Katherine Thomson created a brutally unsentimental, realistic character in this woman on the brink and Ursula Yovich is unflinching in portraying her, warts and all, with no plea for mercy. There are gasps in the audience at various points, while a lump in the throat and tears are never far away. These feelings are multiplied by Steve Rodgers’ tenderly intelligent characterisation of the hopeless yet painfully noble Den. 

They are brilliantly supported by Michelle Doake’s colonial Hyacinth Bucket: lemon-lipped, acid-tipped, yet somewhere there is still a glimmer of warmth that she can’t quite kill. Jack Finsterer too, is the believably three-dimensional, flawed yet good bloke who’s surfed the breaker of big business and tried to chuck Den a lifejacket. 

Finally, and remarkably in this terrific cast, is new NIDA graduate Ebony Vagulans. As the damaged girl who is still optimistic and seeking “family” despite all evidence to the contrary, she is very good. It’s a heartbreakingly beautiful performance, never sugary or soppy and at once respectful and aware of herself in the world and the play. Will go far.

Not going anywhere fast, of course, is the ailing town and its decrepit steelworks. Set and costume designer James Browne captures the time and place with wry detail and accuracy. The stump of a once great eucalypt is the one feature of a grassy hillside that overlooks the town – portrayed in tiny buildings dotted about along with Den’s boyhood train set (complete with miniature sycamores and elms that made up the imported landscape). 

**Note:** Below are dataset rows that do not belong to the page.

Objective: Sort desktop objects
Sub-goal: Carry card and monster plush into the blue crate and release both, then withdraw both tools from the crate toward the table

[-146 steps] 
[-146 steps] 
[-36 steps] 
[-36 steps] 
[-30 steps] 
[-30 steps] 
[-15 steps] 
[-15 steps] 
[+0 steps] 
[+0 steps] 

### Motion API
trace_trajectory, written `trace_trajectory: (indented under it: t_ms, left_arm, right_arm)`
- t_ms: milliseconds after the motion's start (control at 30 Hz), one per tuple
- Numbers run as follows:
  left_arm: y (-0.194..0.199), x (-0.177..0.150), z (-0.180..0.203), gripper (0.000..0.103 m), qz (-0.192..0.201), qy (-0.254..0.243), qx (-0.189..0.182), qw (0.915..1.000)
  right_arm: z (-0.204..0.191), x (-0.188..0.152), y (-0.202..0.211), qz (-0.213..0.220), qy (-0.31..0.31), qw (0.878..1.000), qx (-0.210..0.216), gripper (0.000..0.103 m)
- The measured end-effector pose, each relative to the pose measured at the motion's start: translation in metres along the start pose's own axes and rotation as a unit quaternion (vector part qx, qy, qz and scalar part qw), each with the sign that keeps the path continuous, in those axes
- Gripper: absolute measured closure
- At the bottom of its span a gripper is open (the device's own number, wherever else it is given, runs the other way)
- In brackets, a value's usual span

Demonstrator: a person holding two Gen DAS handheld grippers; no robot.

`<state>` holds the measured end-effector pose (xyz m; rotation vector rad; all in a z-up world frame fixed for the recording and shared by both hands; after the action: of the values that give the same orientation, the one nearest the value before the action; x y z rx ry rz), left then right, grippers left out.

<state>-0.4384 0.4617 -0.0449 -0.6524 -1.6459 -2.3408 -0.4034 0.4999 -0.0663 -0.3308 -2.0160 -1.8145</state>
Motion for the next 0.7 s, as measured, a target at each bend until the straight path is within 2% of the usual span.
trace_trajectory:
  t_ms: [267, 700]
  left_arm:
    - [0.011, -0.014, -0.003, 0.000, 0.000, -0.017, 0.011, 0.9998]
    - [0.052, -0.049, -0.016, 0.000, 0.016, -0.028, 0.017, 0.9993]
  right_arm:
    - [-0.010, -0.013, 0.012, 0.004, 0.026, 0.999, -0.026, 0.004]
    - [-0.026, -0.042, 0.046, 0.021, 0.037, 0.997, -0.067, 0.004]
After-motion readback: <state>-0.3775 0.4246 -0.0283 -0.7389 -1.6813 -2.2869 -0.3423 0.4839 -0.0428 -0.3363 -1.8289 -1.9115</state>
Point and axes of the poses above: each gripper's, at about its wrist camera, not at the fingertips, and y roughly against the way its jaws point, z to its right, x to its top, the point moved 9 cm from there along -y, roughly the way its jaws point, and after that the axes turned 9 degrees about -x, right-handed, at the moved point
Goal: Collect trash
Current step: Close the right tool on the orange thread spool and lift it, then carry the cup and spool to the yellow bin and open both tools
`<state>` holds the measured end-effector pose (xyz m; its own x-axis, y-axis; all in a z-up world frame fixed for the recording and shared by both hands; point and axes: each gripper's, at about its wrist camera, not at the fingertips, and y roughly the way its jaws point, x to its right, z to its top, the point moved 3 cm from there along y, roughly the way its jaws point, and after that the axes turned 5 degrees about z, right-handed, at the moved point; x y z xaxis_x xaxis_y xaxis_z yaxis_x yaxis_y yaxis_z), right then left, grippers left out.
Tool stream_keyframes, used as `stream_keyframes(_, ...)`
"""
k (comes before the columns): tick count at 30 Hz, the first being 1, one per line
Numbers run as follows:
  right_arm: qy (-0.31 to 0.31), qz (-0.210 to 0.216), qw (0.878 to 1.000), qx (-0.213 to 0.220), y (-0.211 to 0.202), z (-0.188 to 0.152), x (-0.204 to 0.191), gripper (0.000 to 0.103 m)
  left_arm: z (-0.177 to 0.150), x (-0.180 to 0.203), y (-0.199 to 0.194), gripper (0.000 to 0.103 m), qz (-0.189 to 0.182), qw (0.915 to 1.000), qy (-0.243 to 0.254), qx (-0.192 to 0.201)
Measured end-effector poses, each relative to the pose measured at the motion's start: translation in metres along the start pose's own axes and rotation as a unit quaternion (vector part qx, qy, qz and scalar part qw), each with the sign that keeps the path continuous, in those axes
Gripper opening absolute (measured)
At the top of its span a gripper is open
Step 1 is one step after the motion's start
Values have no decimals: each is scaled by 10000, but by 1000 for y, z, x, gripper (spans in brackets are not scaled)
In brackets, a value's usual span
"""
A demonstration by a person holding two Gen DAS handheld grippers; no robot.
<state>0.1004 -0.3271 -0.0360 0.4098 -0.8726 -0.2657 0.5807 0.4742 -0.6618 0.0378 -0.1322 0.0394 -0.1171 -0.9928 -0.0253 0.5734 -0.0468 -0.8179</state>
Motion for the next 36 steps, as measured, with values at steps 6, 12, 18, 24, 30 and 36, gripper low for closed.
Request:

The setting cutely changes, via hand-cranking and much groaning and clatter of rusty metal, to the interior of the steelworks. With Benjamin Brockman’s chiaroscuro lighting, the dingy, grimy, fire-lit manufactory is almost a homage to Stanley Spencer’s 1940s series, Shipbuilding on the Clyde: all sweating labourers, writhing pipework and hard-hearted rivets. It makes Den’s plight and final actions even more stark.

“Because I will have my say,” roars Den with late-blooming defiance. “Because this will keep happening. Because we’re one more thing that gets disposed of – and I keep thinking, what do they think I am? And the point is, there were people who were paid to plan, to win contracts, to stop the rust. If the writing was on the wall, why wasn’t it read out loud? Look, I know I’m thick, but this accountancy, all this accountancy – where are the people in their equations?” 

Director Darren Yap honours the text and his actors in this beautifully calibrated production: occasionally unsteady on opening night but bound to quickly settle into the rhythms and richness of the story and the play. The playwright’s characteristic and irrepressible droll humour is there along with compassion for these people and rage at their predicament. 

Diving For Pearls was an exceptional play when first written, tragically, its characters are as realistic and its story as pertinent today as they were almost thirty years ago.

This is a production not to miss – seriously recommended.